▶ [EXERCISE GOAL]: Scan the material below for lines with the word "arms" and reply with how many there are, nothing else.
%%
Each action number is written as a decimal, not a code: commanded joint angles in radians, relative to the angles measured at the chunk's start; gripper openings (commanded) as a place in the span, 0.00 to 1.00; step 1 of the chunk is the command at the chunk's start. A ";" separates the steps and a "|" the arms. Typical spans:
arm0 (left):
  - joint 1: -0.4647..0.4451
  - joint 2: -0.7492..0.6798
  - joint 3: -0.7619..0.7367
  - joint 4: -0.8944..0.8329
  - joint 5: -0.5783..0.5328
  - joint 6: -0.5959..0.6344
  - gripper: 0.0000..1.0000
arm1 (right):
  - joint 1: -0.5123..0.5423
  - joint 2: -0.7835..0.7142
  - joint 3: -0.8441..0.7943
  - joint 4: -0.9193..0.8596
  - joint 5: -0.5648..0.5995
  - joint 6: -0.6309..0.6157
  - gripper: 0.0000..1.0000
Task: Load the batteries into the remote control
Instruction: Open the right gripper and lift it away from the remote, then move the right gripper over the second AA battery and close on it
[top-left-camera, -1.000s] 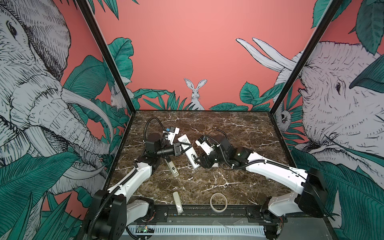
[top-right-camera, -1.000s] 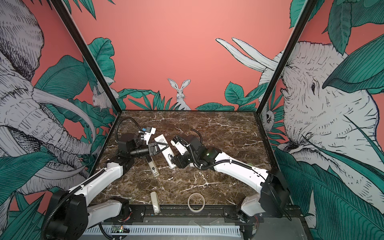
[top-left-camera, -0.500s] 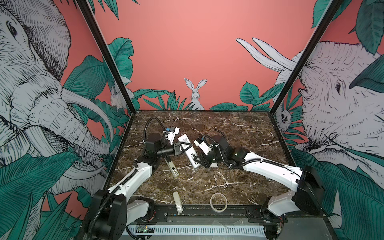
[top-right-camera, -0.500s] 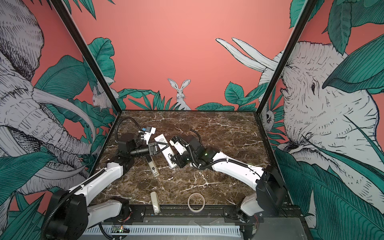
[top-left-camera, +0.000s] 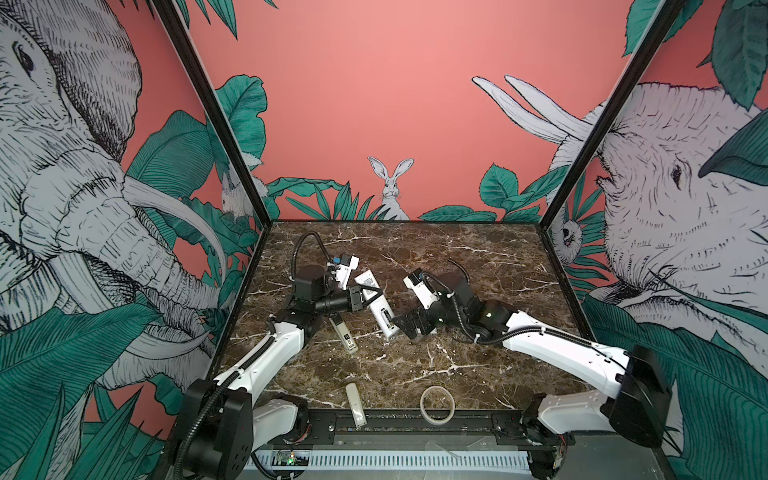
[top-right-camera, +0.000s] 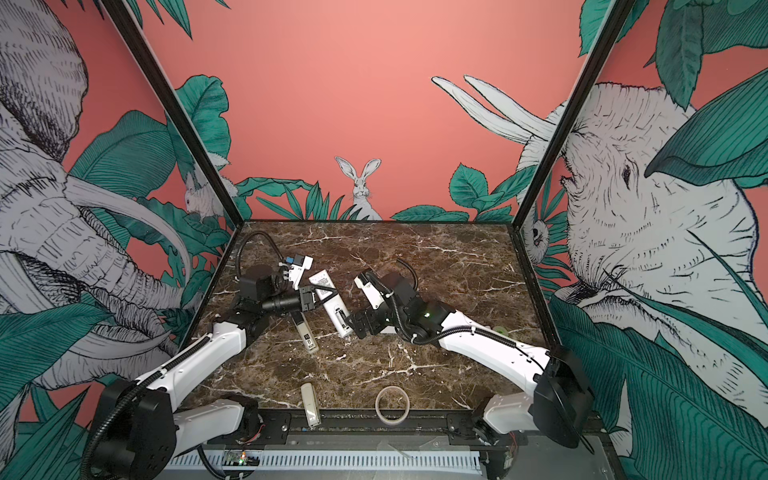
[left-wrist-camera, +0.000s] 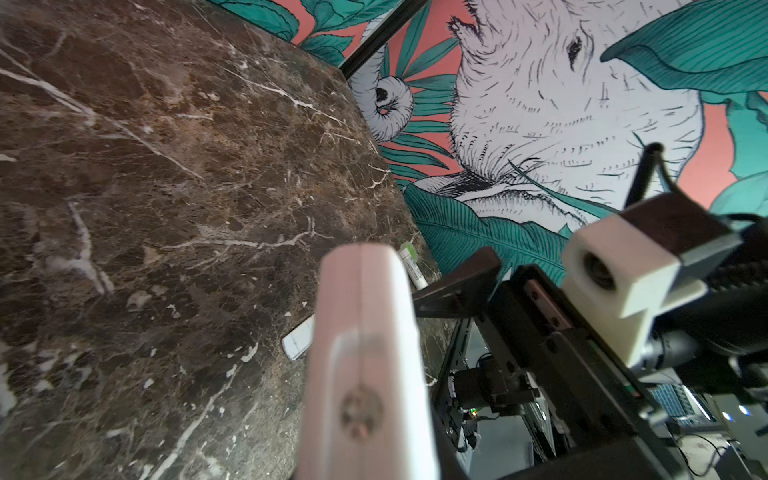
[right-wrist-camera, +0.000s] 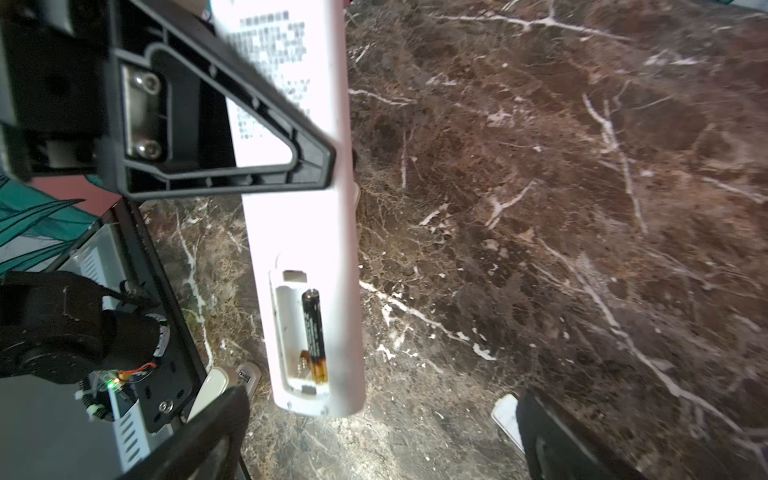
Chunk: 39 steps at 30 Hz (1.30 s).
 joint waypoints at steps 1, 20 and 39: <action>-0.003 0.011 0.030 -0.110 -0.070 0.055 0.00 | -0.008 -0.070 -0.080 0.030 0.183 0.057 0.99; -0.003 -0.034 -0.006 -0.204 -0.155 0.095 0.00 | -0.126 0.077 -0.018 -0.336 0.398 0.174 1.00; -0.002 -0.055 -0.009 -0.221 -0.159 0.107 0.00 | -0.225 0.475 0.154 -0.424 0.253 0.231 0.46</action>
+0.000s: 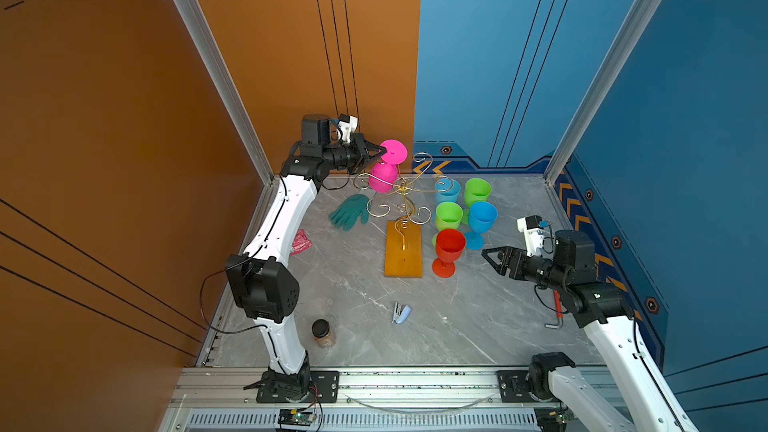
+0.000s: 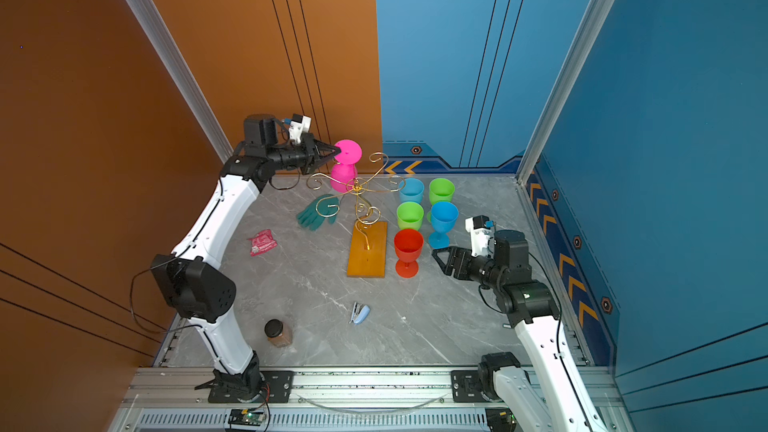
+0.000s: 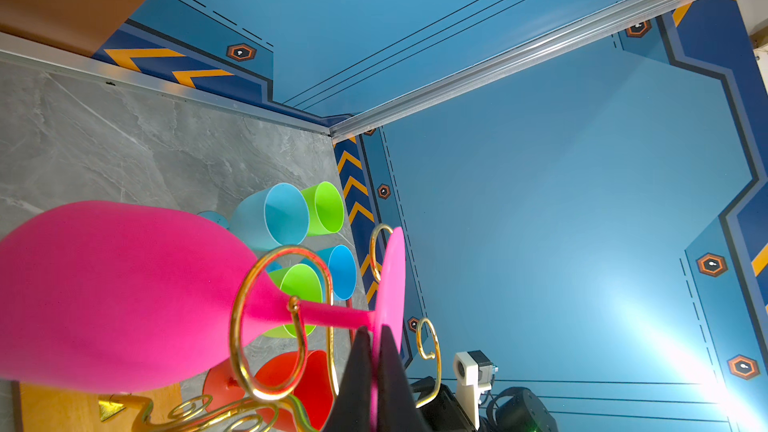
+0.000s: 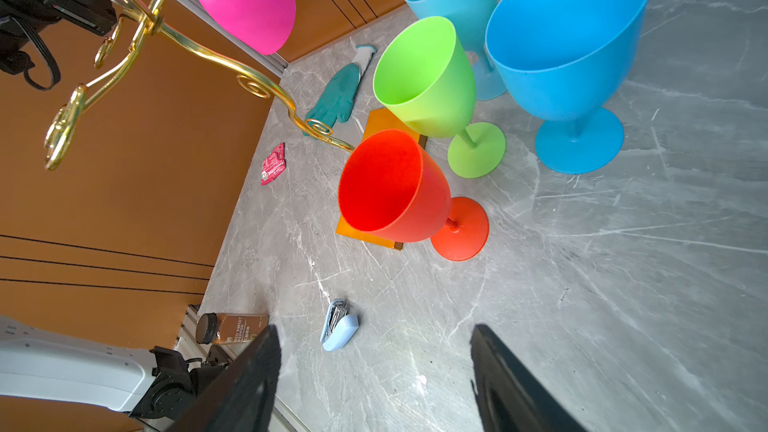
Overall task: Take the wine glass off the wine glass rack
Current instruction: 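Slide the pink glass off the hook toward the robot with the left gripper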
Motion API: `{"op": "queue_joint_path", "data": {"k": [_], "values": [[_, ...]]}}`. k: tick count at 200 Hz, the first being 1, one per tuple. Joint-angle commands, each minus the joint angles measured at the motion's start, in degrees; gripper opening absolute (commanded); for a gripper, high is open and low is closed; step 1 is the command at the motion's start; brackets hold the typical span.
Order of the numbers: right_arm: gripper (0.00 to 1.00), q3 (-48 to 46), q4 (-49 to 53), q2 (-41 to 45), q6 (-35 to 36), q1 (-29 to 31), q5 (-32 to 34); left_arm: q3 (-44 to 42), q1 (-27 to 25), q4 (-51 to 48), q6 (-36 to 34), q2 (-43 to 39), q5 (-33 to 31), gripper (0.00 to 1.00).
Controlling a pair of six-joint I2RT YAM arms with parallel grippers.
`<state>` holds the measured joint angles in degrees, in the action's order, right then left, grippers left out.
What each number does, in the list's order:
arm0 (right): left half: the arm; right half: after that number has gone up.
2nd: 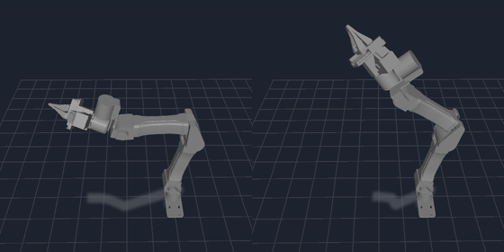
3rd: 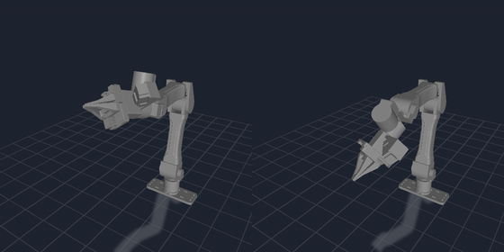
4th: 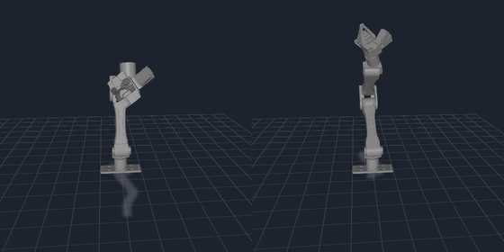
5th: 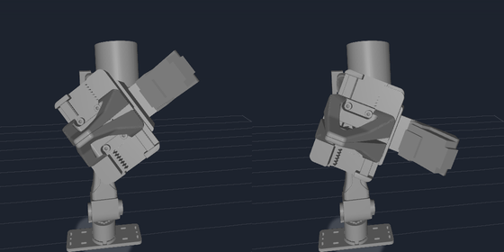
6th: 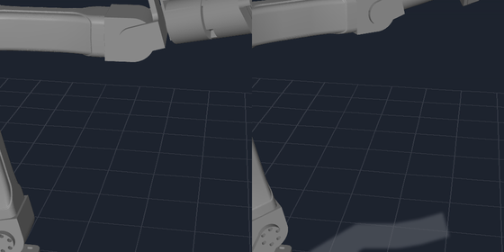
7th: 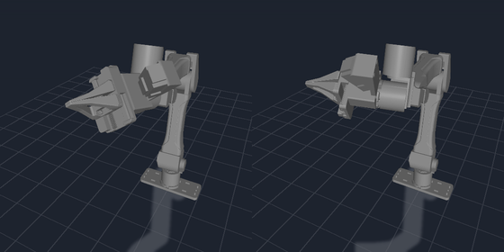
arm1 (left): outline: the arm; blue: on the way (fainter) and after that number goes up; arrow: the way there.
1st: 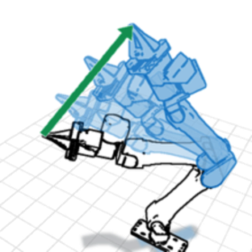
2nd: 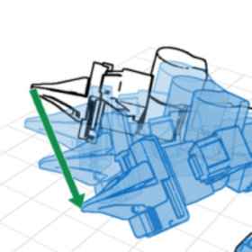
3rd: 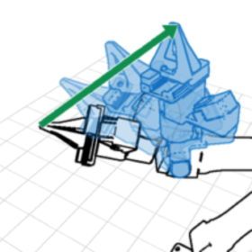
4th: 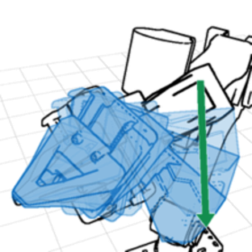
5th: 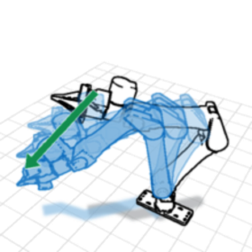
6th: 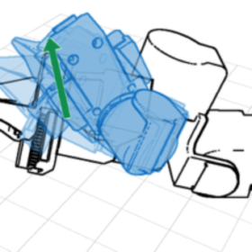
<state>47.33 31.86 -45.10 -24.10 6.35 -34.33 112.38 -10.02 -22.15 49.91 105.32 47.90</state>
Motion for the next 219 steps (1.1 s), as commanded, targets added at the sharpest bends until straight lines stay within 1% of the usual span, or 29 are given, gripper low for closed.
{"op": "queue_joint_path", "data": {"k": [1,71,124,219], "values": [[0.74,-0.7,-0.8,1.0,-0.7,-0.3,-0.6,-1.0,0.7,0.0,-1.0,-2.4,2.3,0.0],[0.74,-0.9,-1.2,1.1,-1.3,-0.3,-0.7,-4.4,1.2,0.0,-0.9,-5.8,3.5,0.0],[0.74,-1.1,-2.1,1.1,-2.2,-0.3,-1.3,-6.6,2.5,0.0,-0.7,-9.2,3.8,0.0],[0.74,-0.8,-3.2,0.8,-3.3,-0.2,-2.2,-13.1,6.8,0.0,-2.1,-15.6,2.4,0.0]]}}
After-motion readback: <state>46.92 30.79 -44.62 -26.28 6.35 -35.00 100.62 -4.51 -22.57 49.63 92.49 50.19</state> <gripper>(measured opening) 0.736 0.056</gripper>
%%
▶ [REPLY TO THE EXERCISE]: 2